Everything in the records must be reproduced exactly, except for the pictures.

Records for the exercise:
******************************

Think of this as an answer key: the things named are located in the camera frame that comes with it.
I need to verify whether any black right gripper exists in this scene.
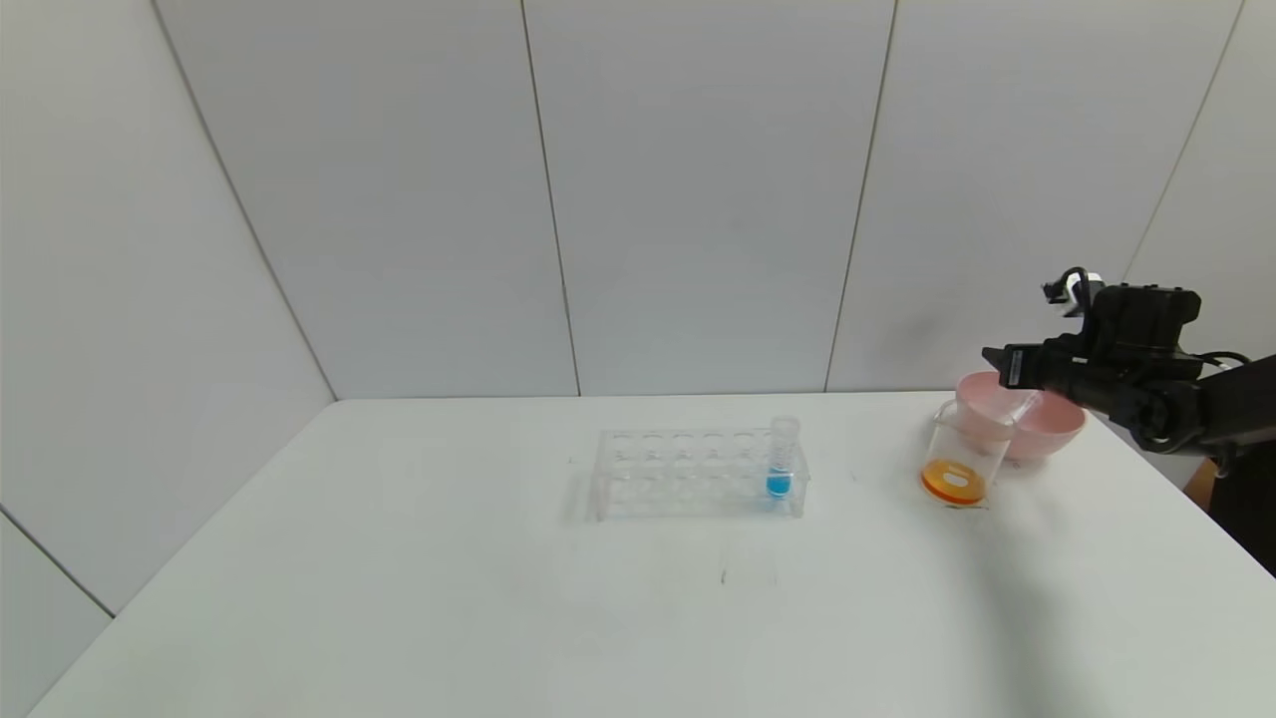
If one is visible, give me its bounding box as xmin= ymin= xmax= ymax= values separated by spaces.
xmin=981 ymin=336 xmax=1089 ymax=404

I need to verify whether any test tube with red pigment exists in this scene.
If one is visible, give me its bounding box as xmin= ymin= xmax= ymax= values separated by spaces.
xmin=989 ymin=391 xmax=1044 ymax=438

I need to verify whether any clear glass beaker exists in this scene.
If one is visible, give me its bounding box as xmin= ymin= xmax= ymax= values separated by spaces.
xmin=917 ymin=400 xmax=1017 ymax=512

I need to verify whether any test tube with blue pigment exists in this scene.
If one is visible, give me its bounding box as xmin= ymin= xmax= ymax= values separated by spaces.
xmin=767 ymin=416 xmax=801 ymax=502

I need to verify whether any clear acrylic test tube rack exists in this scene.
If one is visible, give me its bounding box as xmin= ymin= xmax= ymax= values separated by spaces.
xmin=586 ymin=427 xmax=810 ymax=524

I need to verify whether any pink bowl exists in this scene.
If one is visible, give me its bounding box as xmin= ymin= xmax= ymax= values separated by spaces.
xmin=954 ymin=371 xmax=1088 ymax=465

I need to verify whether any dark background object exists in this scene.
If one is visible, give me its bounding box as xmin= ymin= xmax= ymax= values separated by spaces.
xmin=1204 ymin=454 xmax=1276 ymax=581

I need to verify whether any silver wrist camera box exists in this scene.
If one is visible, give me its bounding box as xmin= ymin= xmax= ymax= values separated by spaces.
xmin=1042 ymin=274 xmax=1106 ymax=312

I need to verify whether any black camera cable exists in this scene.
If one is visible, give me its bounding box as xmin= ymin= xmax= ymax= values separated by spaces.
xmin=1057 ymin=265 xmax=1096 ymax=320

******************************

Solution for this exercise:
Think of this as an answer key: the things named are located in the camera frame that comes with it.
I need to verify whether any black right gripper exists in this scene.
If one is visible, give me its bounding box as xmin= ymin= xmax= ymax= values separated by spaces.
xmin=981 ymin=336 xmax=1089 ymax=404

I need to verify whether any test tube with red pigment exists in this scene.
If one is visible, give me its bounding box as xmin= ymin= xmax= ymax= values separated by spaces.
xmin=989 ymin=391 xmax=1044 ymax=438

I need to verify whether any clear glass beaker exists in this scene.
If one is visible, give me its bounding box as xmin= ymin= xmax= ymax= values separated by spaces.
xmin=917 ymin=400 xmax=1017 ymax=512

I need to verify whether any test tube with blue pigment exists in this scene.
If one is visible, give me its bounding box as xmin= ymin= xmax= ymax= values separated by spaces.
xmin=767 ymin=416 xmax=801 ymax=502

I need to verify whether any clear acrylic test tube rack exists in this scene.
If one is visible, give me its bounding box as xmin= ymin= xmax= ymax= values separated by spaces.
xmin=586 ymin=427 xmax=810 ymax=524

I need to verify whether any pink bowl exists in this scene.
If one is visible, give me its bounding box as xmin= ymin= xmax= ymax= values separated by spaces.
xmin=954 ymin=371 xmax=1088 ymax=465

I need to verify whether any dark background object exists in this scene.
If one is visible, give me its bounding box as xmin= ymin= xmax= ymax= values separated by spaces.
xmin=1204 ymin=454 xmax=1276 ymax=581

I need to verify whether any silver wrist camera box exists in this scene.
If one is visible, give me its bounding box as xmin= ymin= xmax= ymax= values separated by spaces.
xmin=1042 ymin=274 xmax=1106 ymax=312

I need to verify whether any black camera cable exists in this scene.
If one is visible, give me its bounding box as xmin= ymin= xmax= ymax= values separated by spaces.
xmin=1057 ymin=265 xmax=1096 ymax=320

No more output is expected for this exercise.